### Exercise
Give back the full listing exactly, setting the pictures aside.

### Information

#####

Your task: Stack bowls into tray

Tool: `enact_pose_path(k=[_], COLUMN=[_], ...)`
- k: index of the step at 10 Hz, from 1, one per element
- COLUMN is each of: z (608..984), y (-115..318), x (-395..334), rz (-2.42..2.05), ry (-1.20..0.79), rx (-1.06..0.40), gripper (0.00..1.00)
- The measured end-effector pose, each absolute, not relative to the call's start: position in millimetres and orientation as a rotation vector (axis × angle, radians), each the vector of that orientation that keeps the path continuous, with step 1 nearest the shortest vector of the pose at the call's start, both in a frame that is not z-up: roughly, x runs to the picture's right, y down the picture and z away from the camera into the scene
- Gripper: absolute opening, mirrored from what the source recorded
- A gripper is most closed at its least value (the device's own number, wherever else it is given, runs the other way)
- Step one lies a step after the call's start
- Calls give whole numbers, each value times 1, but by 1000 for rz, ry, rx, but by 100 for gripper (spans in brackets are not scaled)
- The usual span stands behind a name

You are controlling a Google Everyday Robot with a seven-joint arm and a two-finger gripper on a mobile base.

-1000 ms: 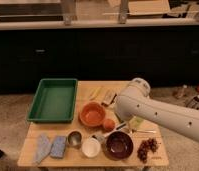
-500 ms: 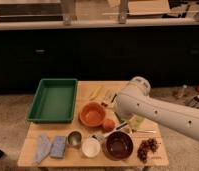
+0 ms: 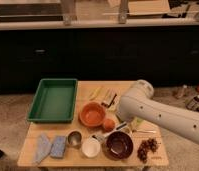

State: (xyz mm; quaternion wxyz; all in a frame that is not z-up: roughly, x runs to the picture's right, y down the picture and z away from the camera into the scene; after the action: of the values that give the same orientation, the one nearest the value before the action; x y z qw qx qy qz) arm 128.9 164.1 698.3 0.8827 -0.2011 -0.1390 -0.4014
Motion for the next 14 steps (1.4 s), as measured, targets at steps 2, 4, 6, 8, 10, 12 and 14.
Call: enact_pose_path(k=[2,4,6,8,10,12,14], z=[683,675,677,684,691,698,703], y=[194,219,242,258,270,280,289], x=[152,166,169,167,164,154,148], rz=[-811,-782,-758,-765,-760,-761,-757], ry=[-300,-303,-317,-333,-344,-354,-359], rx=[-435,-448,-468,-486,-504,-520,-540], gripper=[80,80,80,80,80,80,80])
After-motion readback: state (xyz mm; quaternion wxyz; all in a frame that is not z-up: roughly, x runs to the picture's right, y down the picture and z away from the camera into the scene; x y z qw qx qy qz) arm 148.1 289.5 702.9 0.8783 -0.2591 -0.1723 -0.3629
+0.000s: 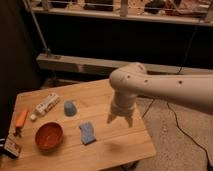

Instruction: Move the arm in a circular motion

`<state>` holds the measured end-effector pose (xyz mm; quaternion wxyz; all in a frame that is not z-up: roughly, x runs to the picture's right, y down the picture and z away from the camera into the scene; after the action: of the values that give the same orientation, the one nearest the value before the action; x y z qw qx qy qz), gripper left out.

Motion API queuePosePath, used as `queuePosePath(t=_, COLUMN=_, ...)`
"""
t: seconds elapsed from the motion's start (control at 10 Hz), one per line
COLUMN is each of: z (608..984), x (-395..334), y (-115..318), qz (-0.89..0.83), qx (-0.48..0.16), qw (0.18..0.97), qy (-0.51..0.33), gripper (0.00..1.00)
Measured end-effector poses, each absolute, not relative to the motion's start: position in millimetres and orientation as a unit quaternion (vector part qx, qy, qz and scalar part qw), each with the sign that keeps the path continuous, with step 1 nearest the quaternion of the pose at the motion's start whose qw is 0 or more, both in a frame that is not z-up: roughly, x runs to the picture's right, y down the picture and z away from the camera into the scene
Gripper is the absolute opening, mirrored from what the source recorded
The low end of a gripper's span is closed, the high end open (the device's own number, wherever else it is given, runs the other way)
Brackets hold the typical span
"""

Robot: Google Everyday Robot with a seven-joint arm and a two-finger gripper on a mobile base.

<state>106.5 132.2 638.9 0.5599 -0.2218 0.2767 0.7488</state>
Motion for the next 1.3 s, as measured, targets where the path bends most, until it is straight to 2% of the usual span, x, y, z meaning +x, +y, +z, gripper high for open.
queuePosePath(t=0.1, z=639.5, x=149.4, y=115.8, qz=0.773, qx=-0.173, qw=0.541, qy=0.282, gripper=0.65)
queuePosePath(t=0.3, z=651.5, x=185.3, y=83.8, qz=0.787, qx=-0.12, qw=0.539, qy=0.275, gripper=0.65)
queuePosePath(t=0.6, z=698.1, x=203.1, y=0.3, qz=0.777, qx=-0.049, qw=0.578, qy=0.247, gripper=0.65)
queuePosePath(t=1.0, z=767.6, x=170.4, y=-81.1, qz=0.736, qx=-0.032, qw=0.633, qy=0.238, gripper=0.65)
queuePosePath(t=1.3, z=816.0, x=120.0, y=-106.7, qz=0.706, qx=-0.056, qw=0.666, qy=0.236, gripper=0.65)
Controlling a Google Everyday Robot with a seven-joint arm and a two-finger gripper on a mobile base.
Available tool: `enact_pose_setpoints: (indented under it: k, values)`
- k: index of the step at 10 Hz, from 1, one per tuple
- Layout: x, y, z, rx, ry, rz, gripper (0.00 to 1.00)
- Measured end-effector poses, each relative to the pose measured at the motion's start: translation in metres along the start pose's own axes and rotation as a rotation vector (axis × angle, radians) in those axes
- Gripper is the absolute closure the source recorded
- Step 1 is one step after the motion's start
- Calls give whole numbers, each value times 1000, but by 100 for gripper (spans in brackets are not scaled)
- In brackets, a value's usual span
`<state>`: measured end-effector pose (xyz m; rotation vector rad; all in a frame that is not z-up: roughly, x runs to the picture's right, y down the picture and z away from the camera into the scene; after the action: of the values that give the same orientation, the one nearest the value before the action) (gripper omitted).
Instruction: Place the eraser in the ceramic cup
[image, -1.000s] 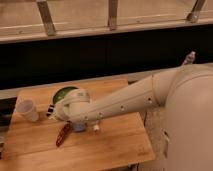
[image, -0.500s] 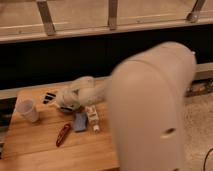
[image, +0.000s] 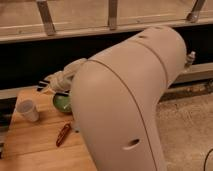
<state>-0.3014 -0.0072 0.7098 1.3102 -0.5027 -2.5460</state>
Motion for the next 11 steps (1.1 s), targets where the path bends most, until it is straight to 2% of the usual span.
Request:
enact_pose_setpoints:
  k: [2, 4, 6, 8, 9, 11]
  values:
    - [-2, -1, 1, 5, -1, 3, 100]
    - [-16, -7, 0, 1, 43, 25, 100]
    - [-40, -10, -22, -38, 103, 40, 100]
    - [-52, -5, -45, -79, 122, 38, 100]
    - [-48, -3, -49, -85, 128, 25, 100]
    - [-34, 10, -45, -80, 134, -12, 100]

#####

### Answer below
Your task: Stack bowls into tray

Tool: `enact_pose_path(k=[_], COLUMN=[_], ...)`
- k: index of the step at 10 Hz, from 1, one per element
- COLUMN is each of: z (608..984), y (-115..318), x (-395..334), rz (-2.42..2.05), ry (-1.20..0.79), rx (-1.06..0.40), gripper (0.00..1.00)
- The measured end-effector pose, each absolute, not relative to the call's start: position in millimetres and orientation as a rotation vector (axis × angle, radians), each the vector of that orientation that keeps the path continuous, with step 1 nearest the shortest vector of the pose at the call's start, both in a frame that is not z-up: roughly, x runs to the picture's right, y down the picture and z away from the camera into the scene
- Gripper: absolute opening, mirrored from what the source recorded
- A gripper is most closed at its least value (the device's own number, wherever else it is given, runs the other way)
- Step one lies a step after the call's start
- Calls give whole numbers, each value times 1, but by 1000 for rz, ry, rx, but by 100 for gripper (spans in brackets are not scaled)
- The usual span stands behind a name

You are controlling a Google Everyday Robot with a seven-joint arm and a two-finger gripper on a mobile base.

-1000 ms: 
-500 ms: 
+0 ms: 

State: (xyz mm; quaternion wxyz; all in a frame that is not z-up: roughly, x runs to the picture's right, y down the picture and z away from the camera into the scene; after the action: of the values that give the same orientation, the one nearest the value before the action; x y z qw qx qy qz) arm 128.9 164.1 698.3 0.8827 -0.2011 -0.1390 -0.4014
Motion for the next 14 steps (1.4 s), as measured, targets at steps 2, 4, 6, 8, 10, 12 and 14.
Call: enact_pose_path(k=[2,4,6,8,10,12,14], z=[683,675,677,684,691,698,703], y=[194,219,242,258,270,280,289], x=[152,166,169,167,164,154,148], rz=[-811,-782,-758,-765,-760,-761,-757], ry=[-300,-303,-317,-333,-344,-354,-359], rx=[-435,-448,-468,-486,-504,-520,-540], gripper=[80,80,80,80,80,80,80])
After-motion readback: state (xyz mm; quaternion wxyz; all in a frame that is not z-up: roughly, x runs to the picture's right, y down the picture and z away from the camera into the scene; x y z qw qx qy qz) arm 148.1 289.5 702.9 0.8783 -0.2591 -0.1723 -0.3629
+0.000s: 

Instruction: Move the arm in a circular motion

`<state>` holds the measured end-effector pose (xyz mm; quaternion wxyz; all in a frame that is not z-up: roughly, x runs to the picture's right, y down the picture and z away from the camera into the scene; after the action: of the values that give the same orientation, the one nearest the value before the action; x y z qw qx qy qz), gripper left out.

Motion API queuePosePath, used as `queuePosePath(t=_, COLUMN=_, ...)`
"""
t: seconds elapsed from the motion's start (control at 10 Hz), one per line
COLUMN is each of: z (608..984), x (-395..334), y (-115..318), qz (-0.89..0.83), qx (-0.48..0.16), qw (0.18..0.97), qy (-0.51..0.33), gripper (0.00..1.00)
Measured end-effector poses, each absolute, not relative to the motion's start: position in millimetres and orientation as a unit quaternion (vector part qx, qy, qz and scalar part qw), each with the sign that keeps the path continuous, with step 1 nearest the quaternion of the pose at the motion's start whose qw is 0 or more, both in a frame that is not z-up: roughly, x runs to the picture's right, y down the picture and z away from the camera into the scene
Gripper is the absolute opening, mirrored from what the source recorded
The low end of a gripper's span is closed, the high end open (the device's own number, wherever else it is given, runs the other way)
Brackets hold the typical span
"""

Robot: Google Everyday Robot with a seven-joint arm and a two-finger gripper on a mobile base.

<state>106.5 132.2 638.9 0.5599 -0.2218 0.2767 0.7488</state>
Motion for the next 1.3 s, as measured, targets where the path bends most, until it is straight to 2% of the usual span, x, y, z meaning +x, +y, +z, gripper high for open.
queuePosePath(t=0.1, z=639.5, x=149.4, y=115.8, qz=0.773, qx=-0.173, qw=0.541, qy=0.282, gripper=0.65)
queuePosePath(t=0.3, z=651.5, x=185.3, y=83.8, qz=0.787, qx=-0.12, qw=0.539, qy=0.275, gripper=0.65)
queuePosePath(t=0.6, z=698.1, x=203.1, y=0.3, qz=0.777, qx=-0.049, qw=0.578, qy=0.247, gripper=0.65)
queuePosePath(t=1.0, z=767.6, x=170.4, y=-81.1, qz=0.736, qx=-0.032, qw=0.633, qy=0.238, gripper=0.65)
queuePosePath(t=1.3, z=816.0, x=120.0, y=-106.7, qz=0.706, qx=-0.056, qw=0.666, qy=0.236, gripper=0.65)
Controlling a Google Everyday Robot with a seven-joint arm and a two-finger gripper on a mobile base.
Available tool: `enact_pose_setpoints: (indented under it: k, values)`
- k: index of the step at 10 Hz, from 1, one per tuple
- Layout: x, y, z, rx, ry, rz, gripper (0.00 to 1.00)
- Measured end-effector poses, each relative to the pose measured at the motion's start: translation in metres along the start pose's own axes and rotation as a rotation vector (axis × angle, radians) in those axes
- Gripper is the absolute closure the source recorded
- Step 1 is one step after the motion's start
- Calls give whole numbers, each value times 1000, but by 100 for gripper (spans in brackets are not scaled)
- In brackets, a value's usual span
`<state>`: measured end-effector pose (xyz m; rotation vector rad; all in a frame that is not z-up: roughly, x runs to the picture's right, y down the picture and z away from the camera into the scene; after the action: of the values that give the same orientation, the one nearest the value before the action) (gripper omitted).
Instruction: Place the eraser in the ceramic cup
[image, -1.000s] 
[image, -0.500s] 
[image, +0.000s] 
<state>-0.3014 -0.0072 0.7098 1.3102 -0.5027 -2.5460</state>
Motion for the next 11 steps (1.1 s), targets where the path bends most, until it is straight to 2% of the usual span.
Request:
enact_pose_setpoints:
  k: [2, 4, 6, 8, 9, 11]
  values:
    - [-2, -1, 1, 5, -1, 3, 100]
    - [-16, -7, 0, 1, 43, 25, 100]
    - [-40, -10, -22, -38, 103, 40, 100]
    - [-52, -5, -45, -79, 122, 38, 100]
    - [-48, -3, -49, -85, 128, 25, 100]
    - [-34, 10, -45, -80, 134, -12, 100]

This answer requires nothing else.